Distributed Data Mining based on Random Projection with Optimal Communication
T.Revathi1, P.Sumathi2
1T.Revathi, Research Scholar, Manonmaniam Sundaranar University & Assistant Professor, Dept. of Computer Science , PSG College of Arts & Science, Coimbatore, India.
2P.Sumathi,Assistant Professor ,PG & Research Department, Dept. of Computer Science & Applications, Govt.College of Arts & Science, Coimbatore,India
Manuscript received on January 01, 2013. | Revised Manuscript received on January 02, 2013. | Manuscript published on January 05, 2013. | PP: 246-251 | Volume-2, Issue-6, January 2013. | Retrieval Number: F1167112612/2013©BEIESP
Open Access | Ethics and Policies | Cite
© The Authors. Published By: Blue Eyes Intelligence Engineering and Sciences Publication (BEIESP). This is an open access article under the CC BY-NC-ND license (http://creativecommons.org/licenses/by-nc-nd/4.0/)
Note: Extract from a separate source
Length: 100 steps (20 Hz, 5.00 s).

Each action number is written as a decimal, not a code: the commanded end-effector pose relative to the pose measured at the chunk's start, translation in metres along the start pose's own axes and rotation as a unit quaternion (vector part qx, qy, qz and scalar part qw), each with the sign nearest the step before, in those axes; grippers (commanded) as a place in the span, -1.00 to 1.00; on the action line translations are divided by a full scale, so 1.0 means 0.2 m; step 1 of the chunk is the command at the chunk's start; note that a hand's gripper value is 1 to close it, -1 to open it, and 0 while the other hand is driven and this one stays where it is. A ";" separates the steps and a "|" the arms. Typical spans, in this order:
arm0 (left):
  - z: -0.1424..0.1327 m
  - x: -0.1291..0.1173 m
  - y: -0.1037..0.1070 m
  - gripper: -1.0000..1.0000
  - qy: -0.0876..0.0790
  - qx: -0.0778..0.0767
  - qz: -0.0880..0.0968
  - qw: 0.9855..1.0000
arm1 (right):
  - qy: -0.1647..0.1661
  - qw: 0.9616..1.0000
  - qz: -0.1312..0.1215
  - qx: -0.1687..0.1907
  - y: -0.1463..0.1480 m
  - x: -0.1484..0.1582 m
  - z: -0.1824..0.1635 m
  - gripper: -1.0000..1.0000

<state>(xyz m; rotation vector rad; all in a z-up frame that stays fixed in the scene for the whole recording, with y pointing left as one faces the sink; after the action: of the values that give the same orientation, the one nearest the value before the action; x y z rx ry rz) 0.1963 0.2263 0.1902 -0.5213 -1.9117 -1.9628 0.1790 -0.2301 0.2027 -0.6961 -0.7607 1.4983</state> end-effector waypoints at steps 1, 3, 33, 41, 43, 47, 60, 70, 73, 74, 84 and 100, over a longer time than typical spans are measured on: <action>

Abstract: Distributed data mining discovers hidden useful information from data sources distributed among several sites. Privacy of participating sites becomes great concern and sensitive information pertaining to the individual sites needs high protection when data mining occurs among several sites. Different approaches for mining data securely in a distributed environment have been proposed but in the existing approaches, collusion among the participating sites may reveal sensitive information about other participating sites and they suffer from the intended purposes of maintaining privacy of the individual participating sites, reducing computational complexity and minimizing communication overhead. The proposed method finds global frequent itemsets in a distributed environment with minimal communication among sites and ensures higher degree of privacy with randomized site selection. The experimental analysis shows that proposed method generates global frequent itemsets among colluded sites without affecting mining performance and confirms optimal communication among sites.
Keywords: Distributed data mining, privacy, secure multiparty computation, frequent itemsets.